* ACTIVITY *
Copy out each line of the data that holds the word "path".

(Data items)
* * * * * * *
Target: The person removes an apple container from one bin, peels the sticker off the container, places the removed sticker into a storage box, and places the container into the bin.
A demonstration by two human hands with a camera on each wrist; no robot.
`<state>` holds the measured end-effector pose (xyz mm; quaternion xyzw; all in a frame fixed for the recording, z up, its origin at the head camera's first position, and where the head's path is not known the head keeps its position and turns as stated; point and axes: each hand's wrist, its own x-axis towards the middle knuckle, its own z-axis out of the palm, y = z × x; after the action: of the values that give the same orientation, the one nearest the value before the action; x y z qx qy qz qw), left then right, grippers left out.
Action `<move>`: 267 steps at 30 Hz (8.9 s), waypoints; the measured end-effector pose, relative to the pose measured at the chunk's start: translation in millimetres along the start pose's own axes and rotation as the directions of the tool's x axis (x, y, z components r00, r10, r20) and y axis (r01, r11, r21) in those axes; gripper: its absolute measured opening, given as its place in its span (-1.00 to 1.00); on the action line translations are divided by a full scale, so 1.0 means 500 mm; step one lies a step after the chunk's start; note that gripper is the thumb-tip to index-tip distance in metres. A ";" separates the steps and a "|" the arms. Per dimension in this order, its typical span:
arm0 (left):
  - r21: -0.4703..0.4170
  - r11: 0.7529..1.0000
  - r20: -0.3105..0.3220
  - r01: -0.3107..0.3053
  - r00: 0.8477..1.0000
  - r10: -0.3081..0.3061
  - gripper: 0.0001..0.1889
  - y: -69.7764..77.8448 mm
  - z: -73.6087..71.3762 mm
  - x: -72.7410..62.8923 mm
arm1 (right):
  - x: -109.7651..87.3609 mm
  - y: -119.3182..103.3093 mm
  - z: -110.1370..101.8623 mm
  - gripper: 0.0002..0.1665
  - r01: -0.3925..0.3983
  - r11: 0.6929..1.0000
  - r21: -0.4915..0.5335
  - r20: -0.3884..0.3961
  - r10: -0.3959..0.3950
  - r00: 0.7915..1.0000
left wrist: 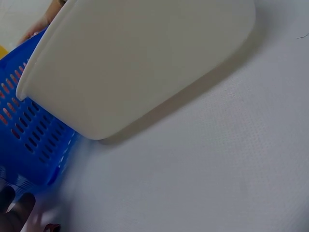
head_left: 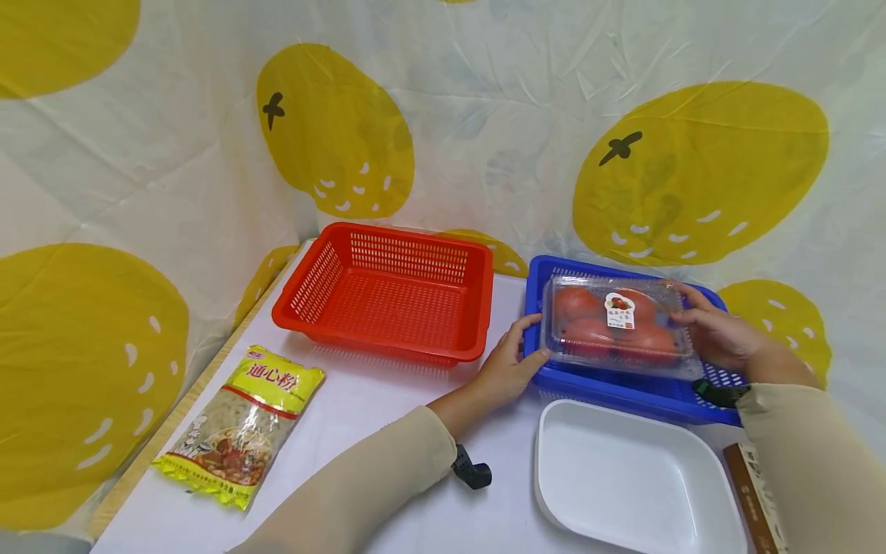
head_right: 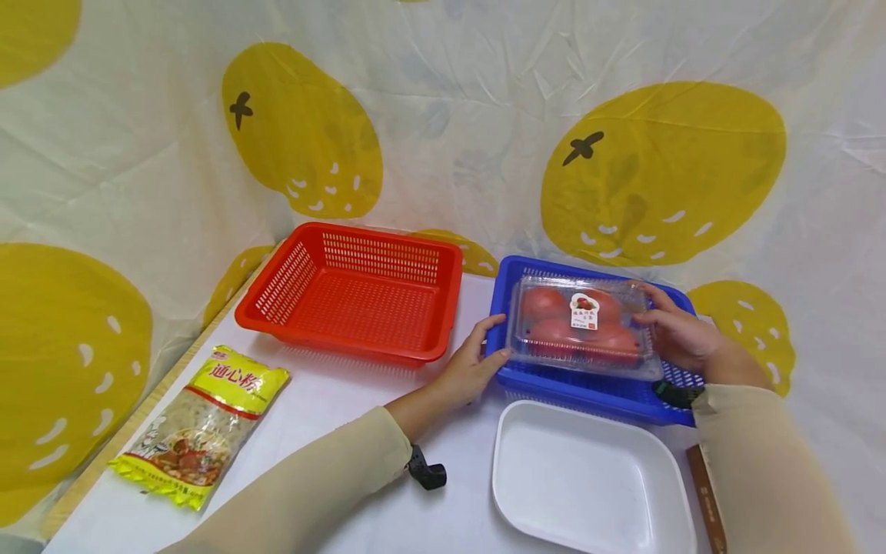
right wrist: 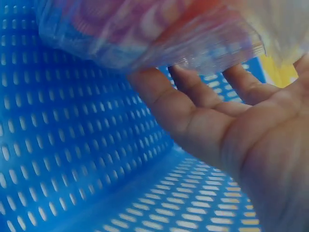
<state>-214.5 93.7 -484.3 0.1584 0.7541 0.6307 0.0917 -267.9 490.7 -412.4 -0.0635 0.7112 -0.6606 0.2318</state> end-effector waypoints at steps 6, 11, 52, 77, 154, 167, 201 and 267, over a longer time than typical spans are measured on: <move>0.036 0.999 -0.021 -0.018 1.000 0.018 -0.37 0.005 0.001 -0.004 | -0.042 -0.038 -0.008 -0.22 0.026 1.000 0.010 -0.031 -0.026 0.999; 0.052 0.999 -0.044 0.012 0.999 -0.010 -0.39 0.014 -0.002 -0.006 | -0.076 -0.091 0.005 -0.25 0.089 0.994 0.071 -0.020 -0.088 0.996; 0.042 0.996 -0.012 -0.072 0.997 0.073 -0.37 0.078 -0.031 -0.046 | -0.289 -0.141 0.277 -0.24 0.205 0.958 0.203 0.005 -0.210 0.978; -0.256 0.935 0.068 -0.246 0.960 0.272 -0.46 0.213 -0.216 -0.189 | -0.291 -0.057 0.444 -0.21 0.023 0.985 0.169 -0.068 -0.012 0.998; 0.189 0.980 -0.065 0.057 0.997 -0.045 -0.55 -0.021 -0.538 -0.407 | 0.064 -0.054 0.860 -0.40 0.426 0.606 -0.671 0.234 -0.373 0.898; 0.177 0.983 -0.033 0.050 0.998 -0.044 -0.53 -0.033 -0.526 -0.400 | 0.113 -0.061 0.874 -0.40 0.448 0.366 -0.816 0.354 -0.295 0.887; 0.237 0.970 -0.008 0.053 0.999 -0.052 -0.47 -0.024 -0.529 -0.395 | 0.088 -0.139 0.910 -0.89 0.373 0.505 -0.778 0.317 -0.197 0.928; 0.385 0.903 -0.156 -0.190 0.951 0.266 -0.53 0.072 -0.681 -0.330 | -0.144 -0.069 0.614 -0.30 0.096 0.862 -0.497 0.107 -0.049 0.993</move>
<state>-171.3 -273.1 -395.6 0.1944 0.8396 0.4988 -0.0924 -84.7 235.6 -367.3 -0.1781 0.8441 -0.4580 0.2146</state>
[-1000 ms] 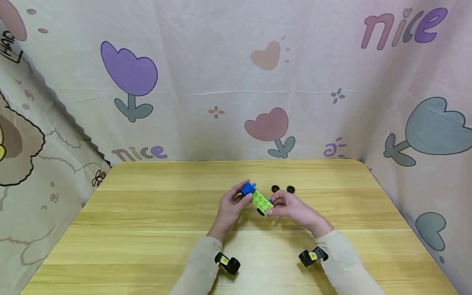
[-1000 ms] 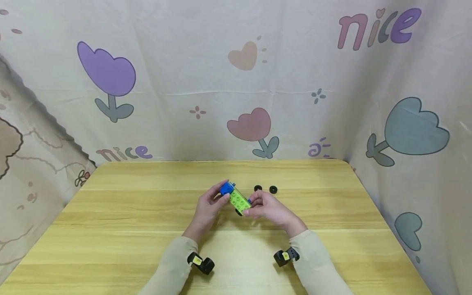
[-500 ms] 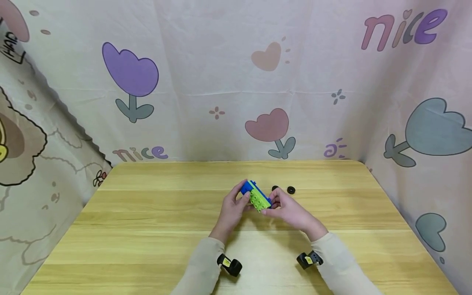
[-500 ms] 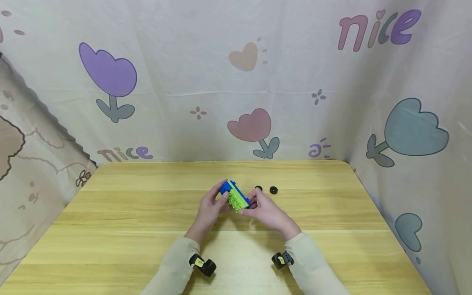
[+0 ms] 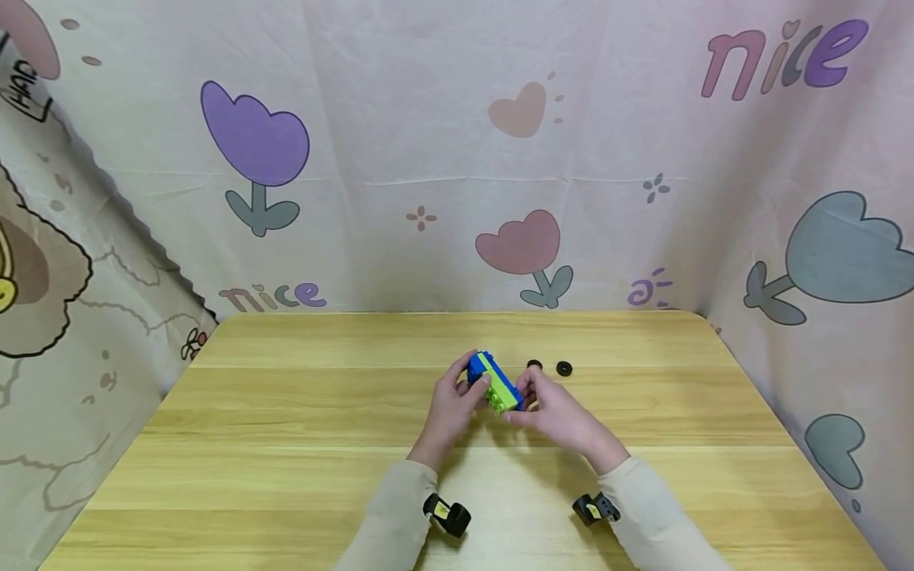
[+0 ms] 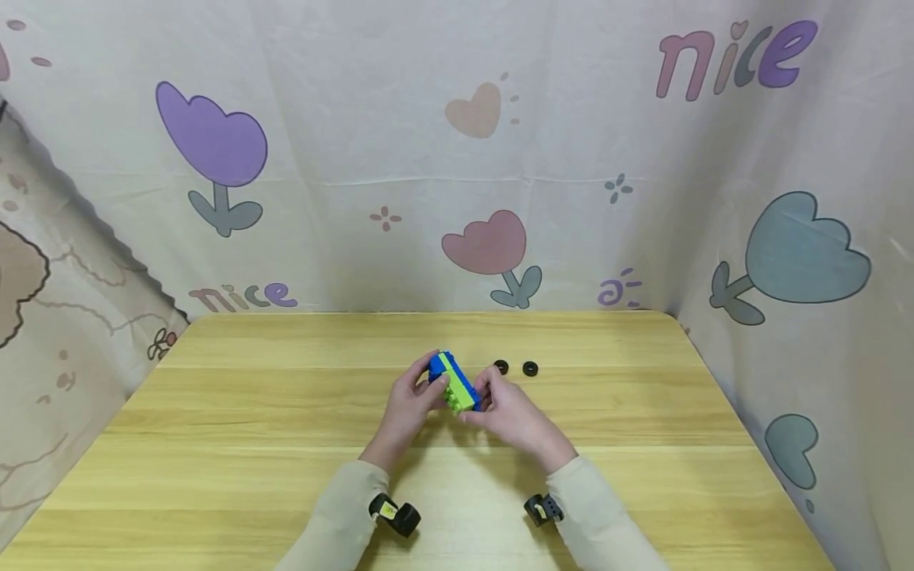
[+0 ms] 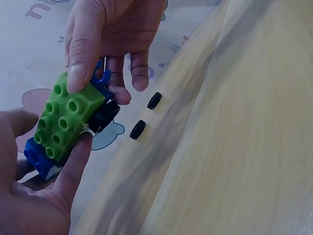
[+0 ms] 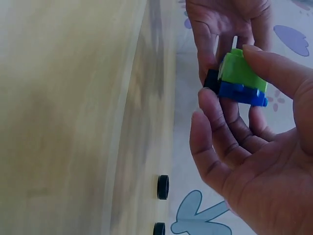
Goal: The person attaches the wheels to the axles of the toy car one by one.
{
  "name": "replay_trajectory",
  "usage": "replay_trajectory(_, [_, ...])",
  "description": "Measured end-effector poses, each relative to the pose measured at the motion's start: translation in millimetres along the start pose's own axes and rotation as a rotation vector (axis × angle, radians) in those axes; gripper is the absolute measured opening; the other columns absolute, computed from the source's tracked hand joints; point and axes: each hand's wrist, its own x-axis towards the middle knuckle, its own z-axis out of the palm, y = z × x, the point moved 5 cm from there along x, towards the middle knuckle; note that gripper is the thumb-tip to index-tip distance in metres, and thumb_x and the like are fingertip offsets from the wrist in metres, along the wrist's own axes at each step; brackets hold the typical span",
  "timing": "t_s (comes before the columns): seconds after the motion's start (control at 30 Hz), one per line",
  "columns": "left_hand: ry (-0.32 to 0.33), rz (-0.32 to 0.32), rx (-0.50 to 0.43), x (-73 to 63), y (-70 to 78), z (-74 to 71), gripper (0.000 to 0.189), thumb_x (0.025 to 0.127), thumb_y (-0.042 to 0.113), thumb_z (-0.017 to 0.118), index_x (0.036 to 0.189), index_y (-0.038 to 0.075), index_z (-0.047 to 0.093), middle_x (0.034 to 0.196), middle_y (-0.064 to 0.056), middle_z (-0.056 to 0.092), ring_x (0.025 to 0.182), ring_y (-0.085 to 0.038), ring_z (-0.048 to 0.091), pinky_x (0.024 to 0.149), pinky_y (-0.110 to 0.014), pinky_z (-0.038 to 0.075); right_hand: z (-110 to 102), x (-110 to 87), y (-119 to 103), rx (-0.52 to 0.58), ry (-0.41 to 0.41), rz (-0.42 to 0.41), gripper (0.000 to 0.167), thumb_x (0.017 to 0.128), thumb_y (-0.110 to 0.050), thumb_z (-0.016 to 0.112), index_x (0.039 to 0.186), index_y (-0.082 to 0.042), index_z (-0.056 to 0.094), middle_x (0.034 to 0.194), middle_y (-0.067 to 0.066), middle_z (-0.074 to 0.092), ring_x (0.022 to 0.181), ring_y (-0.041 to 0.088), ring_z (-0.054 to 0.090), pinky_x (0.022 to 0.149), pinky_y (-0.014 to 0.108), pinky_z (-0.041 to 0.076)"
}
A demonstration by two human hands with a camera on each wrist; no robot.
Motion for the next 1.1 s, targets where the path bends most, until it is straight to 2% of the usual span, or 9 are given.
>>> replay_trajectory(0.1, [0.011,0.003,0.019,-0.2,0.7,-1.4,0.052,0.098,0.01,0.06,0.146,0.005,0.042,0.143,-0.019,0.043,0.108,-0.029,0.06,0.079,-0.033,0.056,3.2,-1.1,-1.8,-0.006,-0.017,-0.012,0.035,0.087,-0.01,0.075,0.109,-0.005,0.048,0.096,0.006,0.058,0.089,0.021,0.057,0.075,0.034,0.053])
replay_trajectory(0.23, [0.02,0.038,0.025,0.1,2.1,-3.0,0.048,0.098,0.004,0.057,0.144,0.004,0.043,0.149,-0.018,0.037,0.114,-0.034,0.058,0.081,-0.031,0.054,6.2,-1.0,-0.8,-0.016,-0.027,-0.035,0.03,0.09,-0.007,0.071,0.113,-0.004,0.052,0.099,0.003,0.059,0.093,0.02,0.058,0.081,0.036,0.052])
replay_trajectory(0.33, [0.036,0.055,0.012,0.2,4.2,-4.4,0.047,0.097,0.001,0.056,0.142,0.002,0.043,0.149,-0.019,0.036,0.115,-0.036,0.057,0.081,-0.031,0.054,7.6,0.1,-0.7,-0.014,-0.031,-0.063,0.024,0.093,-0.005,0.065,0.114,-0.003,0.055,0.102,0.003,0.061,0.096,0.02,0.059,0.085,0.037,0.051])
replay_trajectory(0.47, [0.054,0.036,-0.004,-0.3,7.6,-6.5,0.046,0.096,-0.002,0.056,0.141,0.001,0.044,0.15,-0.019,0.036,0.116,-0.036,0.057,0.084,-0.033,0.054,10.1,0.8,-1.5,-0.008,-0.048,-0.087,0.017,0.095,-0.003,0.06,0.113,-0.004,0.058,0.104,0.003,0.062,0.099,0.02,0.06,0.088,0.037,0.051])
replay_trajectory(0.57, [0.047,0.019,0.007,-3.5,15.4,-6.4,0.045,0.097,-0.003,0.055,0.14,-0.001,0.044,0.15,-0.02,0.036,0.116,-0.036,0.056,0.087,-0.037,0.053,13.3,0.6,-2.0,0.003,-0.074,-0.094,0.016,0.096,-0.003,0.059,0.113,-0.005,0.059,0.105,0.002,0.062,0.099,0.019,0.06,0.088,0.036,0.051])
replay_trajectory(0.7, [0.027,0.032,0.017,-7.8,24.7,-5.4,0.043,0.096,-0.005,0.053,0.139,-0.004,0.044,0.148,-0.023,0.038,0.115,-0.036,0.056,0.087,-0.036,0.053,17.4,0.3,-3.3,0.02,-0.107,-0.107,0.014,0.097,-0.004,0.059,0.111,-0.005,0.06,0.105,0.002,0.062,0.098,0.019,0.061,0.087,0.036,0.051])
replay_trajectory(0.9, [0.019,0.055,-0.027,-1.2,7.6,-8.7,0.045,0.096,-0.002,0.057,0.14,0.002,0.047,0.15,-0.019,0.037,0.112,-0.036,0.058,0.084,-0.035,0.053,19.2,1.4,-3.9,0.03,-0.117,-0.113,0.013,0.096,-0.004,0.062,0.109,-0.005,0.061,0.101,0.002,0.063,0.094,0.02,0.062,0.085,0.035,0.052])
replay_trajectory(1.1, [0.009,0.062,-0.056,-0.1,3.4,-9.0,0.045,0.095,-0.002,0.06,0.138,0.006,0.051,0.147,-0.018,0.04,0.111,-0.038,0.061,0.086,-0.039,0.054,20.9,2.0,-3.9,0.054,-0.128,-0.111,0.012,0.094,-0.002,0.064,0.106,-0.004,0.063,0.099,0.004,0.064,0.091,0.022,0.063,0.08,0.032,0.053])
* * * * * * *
* YOUR SOLUTION *
`<state>` holds the measured end-effector pose (xyz mm; quaternion xyzw; all in a frame fixed for the recording, z up, its origin at the head camera's first position, and where the head's path is not known the head keeps its position and turns as stated; point and axes: each hand's wrist, its own x-axis towards the middle knuckle, its own z-axis out of the palm, y = z × x; after the action: of the values that give the same orientation, the one nearest the value before the action; x y z qx qy qz qw), left then right, grippers left out.
Motion for the next 1.1 s, targets where the path bends most, until it is straight to 2% of the usual span, or 9 are given.

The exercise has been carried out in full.